She’s just switching up right now, but she was designing pieces of the space station and the space shuttle. She’s worked in various positions dealing with windows and floors and the connector to the space station.

That’s intimidating.

Nah! It’s all math.

Did you guys complete shooting on the season?

No -- only halfway through. Only 12 out of 24. Yeah, it’s so sad. I hope we go back soon. I hope they can come to a reasonable conclusion to the strike.

It’s such a shame narratively, among other things.

You know, I can’t complain. The strike had to happen. . . . I’ve really been in a good position where I don’t have to worry about paying my bills and I have a job waiting at the end. That’s very different than the position other people are in. It’s really devastating.

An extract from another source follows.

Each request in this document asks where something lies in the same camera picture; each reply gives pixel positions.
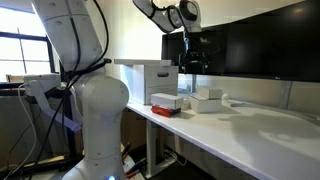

It’s amazing to have issues of fair pay and practice being discussed in our lifetime.

I know! But it really is about conglomerates. It’s about the fact that conglomerates have taken over the country. And I think with respect to a lot of other business as well, it’s a fight for our workers. There have to be better laws about who can own what. Individual companies own too many things. You have a strike -- but the companies you’re striking against own the news! And the newspapers. It’s hard to find real information.

I’m in my car, parked on St. Mark’s Place right now -- your old stomping grounds!

You’re in my current stomping grounds. I still stomp there. I used to live more like, NoHo they call it now. What did they call it back then? Now I live part time in the East Village.

It’s different, isn’t it?

Oh, it’s so different. I mean in some way, it’s nice when a neighborhood cleans up a little bit, but in another sense, you lose something, a possibility of having young, creative people live in a place because they can afford to. A certain edge disappears. But the projects are still there!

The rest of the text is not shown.